Он огрел коня нагайкой и поскакал вперед. Дорошенко и Верныдуб последовали за ним.
Весть о том, что войско коронного гетмана почти полностью уничтожено в битве при Корсуне вызвало у жителей Чигирина небывалый приступ ликования. Казаки и мещане, столпившиеся на валах, подбрасывали шапки в воздух, кричали: «Слава гетману запорожскому! Виват Хмельницкому! Слава Запорожскому Войску». Сейчас, когда к городу подошел конный казацкий полк и на подходе был сам Тугай?бей с татарами, уже мало кто опасался приближающегося войска князя Вишневецкого. Народ толпился на улицах, повсюду были слышны радостные возгласы. Людей было так много, что Ганже с товарищами с трудом удавалось проехать. Каждый хотел коснуться стремени или кереи запорожского полковника, сподвижника гетмана Хмельницкого, участника двух легендарных битв с ляхами.

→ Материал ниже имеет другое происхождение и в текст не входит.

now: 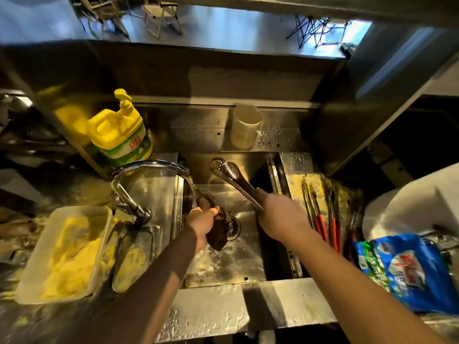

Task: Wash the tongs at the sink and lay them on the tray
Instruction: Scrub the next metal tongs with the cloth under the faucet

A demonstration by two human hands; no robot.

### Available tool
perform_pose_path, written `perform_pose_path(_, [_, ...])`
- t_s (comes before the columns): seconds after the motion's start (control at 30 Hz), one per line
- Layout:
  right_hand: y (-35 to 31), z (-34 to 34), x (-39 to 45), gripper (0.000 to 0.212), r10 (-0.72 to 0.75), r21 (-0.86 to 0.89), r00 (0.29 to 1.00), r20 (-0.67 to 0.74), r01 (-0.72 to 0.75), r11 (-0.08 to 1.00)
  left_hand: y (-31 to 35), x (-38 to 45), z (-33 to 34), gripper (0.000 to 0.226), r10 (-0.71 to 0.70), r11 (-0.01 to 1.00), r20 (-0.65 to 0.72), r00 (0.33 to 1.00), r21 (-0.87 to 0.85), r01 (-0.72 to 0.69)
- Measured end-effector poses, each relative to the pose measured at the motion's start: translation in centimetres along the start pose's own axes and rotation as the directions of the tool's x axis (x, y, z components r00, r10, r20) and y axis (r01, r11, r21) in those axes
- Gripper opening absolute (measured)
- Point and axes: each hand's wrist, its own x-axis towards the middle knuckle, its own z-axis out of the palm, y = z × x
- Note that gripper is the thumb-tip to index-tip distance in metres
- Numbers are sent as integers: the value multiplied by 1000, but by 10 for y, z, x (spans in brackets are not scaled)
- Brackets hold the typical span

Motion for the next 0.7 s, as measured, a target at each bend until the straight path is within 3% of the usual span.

Наконец, пробившись через толпы народа, всадники подъехали к мосту. Там по распоряжению Яненко казаки выкатывали бочки с порохом и подводили к ним запальные шнуры, пропитанные селитрой. Сам он, сидя на своем буланом в яблоках коне, всматривался в горизонт, который сплошь затянуло облако пыли. Дорошенко обратил внимание, что облако распространяется не очень быстро, создавалось впечатление, будто движется пешее войско. «Но ведь у Яремы конные хоругви»? подумал молодой сотник. Бросив взгляд в сторону Верныдуба, он заметил, что и тот всматривается в даль с заметным удивлением.
Ганжа, сердечно обнявшись с Яненко, также некоторое время молча наблюдал за приближавшимся пылевым облаком, затем негромко сказал:
– Сдается мне это не Ярема. У князя конница, а тут явно движется пехота.
В молчании прошло еще несколько минут. Внезапно казаки увидели, что от облака пыли отделилась группа всадников, скачущих по направлению к ним. Когда до них оставалось с версту, Верныдуб, обладавший великолепным зрением, сказал:
– Не сойти мне с этого места, если это не Воронченко со своими разведчиками. Да вот не пойму только, кто с ними еще.
Действительно, вскоре и остальные увидели, что это возвращается дозор, от которого не было вестей целую неделю. Уже можно было ясно различить усатое лицо самого куренного атамана и его казаков, развевающиеся гривы коней, несущихся в карьер. Но двух скакавших рядом с ними всадников никто не знал.